_Exercise_
Pick out all lines of the entries that include the word "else" and copy them.

(Excerpts from a dataset)
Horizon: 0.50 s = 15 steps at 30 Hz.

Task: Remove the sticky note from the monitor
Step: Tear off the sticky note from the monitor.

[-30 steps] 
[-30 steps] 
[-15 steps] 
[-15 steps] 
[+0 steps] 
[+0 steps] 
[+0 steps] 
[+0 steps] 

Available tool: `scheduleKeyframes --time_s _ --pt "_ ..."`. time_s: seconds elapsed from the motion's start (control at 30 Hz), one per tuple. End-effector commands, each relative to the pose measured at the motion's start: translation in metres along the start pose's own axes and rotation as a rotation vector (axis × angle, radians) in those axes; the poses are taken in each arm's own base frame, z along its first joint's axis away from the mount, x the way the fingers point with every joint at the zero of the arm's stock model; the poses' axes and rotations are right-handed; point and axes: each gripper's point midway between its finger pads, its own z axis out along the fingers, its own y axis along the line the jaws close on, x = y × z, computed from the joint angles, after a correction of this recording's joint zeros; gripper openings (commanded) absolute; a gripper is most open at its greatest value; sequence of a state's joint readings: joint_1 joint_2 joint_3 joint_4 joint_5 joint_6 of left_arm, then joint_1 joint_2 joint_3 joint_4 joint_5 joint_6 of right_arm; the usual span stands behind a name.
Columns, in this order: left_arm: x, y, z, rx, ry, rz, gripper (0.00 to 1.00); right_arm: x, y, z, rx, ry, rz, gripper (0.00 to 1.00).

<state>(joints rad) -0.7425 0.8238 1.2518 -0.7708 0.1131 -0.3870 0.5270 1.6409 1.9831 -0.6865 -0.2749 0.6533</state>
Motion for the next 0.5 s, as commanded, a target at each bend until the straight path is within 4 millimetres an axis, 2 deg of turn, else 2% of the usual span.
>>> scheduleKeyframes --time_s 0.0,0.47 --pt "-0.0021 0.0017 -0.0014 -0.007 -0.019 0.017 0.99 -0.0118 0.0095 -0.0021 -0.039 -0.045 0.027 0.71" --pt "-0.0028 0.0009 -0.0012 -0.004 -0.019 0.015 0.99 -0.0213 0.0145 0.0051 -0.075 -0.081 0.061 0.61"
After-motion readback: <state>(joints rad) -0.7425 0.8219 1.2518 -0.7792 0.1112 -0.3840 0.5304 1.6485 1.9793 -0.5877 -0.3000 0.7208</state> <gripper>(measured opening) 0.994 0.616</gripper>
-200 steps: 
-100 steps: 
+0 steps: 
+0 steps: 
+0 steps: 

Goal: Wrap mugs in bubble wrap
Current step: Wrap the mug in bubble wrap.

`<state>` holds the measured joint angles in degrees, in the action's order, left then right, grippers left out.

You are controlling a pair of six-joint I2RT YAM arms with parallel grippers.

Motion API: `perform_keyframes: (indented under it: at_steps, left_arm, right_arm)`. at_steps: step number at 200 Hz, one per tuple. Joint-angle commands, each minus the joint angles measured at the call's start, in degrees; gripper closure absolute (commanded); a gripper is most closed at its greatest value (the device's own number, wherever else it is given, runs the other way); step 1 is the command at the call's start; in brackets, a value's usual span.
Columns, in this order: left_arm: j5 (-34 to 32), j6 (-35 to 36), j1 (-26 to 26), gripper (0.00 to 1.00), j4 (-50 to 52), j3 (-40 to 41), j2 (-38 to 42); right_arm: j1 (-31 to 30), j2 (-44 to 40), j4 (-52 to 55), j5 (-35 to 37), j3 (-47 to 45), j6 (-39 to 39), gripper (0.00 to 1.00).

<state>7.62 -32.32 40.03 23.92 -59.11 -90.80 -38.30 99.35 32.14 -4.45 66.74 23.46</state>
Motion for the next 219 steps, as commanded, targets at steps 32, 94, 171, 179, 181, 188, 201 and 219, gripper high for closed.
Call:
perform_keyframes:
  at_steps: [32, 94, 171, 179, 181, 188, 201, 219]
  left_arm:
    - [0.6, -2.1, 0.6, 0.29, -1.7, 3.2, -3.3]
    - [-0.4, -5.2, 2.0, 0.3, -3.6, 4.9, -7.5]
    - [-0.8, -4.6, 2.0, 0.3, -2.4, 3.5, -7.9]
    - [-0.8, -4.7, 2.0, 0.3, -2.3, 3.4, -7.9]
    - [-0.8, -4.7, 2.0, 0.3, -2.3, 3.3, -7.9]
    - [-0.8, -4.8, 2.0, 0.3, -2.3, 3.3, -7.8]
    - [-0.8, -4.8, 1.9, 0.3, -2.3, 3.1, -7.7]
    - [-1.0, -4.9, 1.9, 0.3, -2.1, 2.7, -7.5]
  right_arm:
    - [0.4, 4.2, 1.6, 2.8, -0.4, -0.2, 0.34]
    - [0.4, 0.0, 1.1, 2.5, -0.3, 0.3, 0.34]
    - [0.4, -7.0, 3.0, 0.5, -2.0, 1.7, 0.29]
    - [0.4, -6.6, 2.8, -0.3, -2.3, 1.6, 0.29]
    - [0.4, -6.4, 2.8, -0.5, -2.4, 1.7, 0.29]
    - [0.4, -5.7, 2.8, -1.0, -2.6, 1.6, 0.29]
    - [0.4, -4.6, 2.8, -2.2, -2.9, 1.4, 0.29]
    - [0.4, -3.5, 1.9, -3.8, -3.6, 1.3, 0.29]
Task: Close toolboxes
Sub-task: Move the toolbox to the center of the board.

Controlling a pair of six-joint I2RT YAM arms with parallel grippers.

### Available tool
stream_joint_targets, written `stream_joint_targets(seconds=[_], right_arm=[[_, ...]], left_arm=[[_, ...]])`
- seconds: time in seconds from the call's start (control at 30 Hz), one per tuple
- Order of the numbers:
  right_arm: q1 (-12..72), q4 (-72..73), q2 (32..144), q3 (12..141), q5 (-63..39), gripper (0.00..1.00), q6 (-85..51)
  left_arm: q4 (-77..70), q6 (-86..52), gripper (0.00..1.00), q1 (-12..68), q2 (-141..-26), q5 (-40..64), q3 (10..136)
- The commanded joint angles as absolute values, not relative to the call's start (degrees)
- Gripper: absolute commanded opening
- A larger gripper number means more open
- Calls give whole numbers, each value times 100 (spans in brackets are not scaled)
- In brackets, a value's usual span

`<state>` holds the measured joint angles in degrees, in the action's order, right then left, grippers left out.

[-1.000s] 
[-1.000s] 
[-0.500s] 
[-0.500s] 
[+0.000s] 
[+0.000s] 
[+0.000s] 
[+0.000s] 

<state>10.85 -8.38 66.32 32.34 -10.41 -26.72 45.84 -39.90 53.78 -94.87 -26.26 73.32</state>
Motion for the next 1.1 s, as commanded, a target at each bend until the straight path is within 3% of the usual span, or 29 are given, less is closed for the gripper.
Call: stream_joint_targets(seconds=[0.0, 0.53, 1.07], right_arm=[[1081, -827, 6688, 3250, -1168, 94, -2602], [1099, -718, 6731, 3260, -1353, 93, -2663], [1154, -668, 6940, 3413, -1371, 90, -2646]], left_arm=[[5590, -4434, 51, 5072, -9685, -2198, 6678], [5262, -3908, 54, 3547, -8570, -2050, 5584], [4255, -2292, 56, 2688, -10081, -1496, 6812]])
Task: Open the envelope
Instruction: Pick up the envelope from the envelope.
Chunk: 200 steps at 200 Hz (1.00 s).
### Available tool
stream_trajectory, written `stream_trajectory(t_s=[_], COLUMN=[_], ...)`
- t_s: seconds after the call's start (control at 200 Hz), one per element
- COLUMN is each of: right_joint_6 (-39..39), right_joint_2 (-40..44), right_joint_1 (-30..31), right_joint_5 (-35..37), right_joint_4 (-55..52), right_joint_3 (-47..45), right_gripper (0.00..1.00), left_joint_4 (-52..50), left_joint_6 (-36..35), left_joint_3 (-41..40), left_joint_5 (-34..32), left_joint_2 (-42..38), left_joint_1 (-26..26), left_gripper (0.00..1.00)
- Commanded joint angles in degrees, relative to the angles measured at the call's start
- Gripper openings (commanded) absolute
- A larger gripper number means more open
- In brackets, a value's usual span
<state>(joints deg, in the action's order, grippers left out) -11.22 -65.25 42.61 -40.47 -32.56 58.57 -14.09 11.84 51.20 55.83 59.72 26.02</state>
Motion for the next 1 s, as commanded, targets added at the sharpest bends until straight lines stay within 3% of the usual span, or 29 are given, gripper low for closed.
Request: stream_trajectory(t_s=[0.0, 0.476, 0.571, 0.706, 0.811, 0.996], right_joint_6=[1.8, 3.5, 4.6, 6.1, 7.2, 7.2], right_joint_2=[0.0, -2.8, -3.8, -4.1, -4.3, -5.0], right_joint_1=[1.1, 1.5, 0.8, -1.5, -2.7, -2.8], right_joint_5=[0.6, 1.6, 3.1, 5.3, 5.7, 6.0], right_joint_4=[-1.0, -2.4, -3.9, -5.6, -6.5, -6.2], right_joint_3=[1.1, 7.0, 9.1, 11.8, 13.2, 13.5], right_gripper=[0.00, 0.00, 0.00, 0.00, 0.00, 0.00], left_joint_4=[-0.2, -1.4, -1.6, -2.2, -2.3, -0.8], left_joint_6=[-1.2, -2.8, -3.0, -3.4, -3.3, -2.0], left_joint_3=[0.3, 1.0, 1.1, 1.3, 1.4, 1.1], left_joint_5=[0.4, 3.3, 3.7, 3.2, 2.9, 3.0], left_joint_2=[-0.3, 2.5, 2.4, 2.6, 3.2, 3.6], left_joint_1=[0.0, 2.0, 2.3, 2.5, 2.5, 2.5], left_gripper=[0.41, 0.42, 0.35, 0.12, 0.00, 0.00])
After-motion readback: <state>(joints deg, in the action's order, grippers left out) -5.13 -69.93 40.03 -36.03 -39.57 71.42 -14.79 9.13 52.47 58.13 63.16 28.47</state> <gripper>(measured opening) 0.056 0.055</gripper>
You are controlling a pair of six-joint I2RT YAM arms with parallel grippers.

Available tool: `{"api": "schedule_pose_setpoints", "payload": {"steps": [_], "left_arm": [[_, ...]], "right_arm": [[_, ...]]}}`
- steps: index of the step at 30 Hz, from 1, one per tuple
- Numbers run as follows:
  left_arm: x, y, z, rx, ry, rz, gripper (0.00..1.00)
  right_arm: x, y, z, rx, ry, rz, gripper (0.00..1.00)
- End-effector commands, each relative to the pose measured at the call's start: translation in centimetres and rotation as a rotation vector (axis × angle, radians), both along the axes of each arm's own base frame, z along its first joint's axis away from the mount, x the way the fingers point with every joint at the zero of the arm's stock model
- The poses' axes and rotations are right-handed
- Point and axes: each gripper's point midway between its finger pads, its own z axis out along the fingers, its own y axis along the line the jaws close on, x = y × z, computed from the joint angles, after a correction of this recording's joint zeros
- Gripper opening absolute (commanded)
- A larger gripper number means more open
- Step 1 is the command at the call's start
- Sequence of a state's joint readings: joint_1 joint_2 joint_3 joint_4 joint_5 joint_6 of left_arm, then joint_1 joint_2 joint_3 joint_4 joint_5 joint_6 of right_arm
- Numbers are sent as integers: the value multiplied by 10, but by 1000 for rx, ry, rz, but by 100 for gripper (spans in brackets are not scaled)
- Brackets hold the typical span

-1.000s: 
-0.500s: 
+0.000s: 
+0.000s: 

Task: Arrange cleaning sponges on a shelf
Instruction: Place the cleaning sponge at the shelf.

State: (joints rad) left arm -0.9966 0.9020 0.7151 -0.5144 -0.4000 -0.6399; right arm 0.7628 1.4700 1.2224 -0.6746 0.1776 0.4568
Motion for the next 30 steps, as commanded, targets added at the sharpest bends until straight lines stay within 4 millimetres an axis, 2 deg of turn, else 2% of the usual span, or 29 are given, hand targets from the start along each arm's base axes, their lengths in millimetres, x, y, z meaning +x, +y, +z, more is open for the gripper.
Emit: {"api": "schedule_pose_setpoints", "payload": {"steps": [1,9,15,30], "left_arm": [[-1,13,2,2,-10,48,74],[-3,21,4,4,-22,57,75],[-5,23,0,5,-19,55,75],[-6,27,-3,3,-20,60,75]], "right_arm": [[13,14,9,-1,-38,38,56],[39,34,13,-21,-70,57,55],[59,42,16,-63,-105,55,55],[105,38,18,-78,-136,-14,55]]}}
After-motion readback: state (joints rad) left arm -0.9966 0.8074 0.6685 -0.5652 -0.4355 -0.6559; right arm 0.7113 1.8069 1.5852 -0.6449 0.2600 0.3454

_Finished exercise_
Motion for the next 0.5 s, as commanded, a target at each bend until the straight path is within 4 millimetres an axis, 2 deg of turn, else 2% of the usual span.
Motion API: `perform_keyframes: (indented under it: at_steps, left_arm, right_arm)`. at_steps: step number at 200 Hz, one per tuple. Joint-angle commands, each minus the joint angles measured at the call's start, in degrees; gripper closure absolute (commanded); a gripper is most closed at its greatest value (the device's own number, wherever else it is given, runs the other way); step 1 is the command at the call's start; in brackets, a value's usual span.
Motion for the next 30 steps, as commanded, targets added at the sharpest bends until straight lines stay within 4 millimetres an axis, 2 deg of turn, else 2% of the usual span, or 29 are given, hand targets from the start along each arm's base axes, their lengths in millimetres, x, y, z meaning +x, +y, +z, more is open for the gripper.

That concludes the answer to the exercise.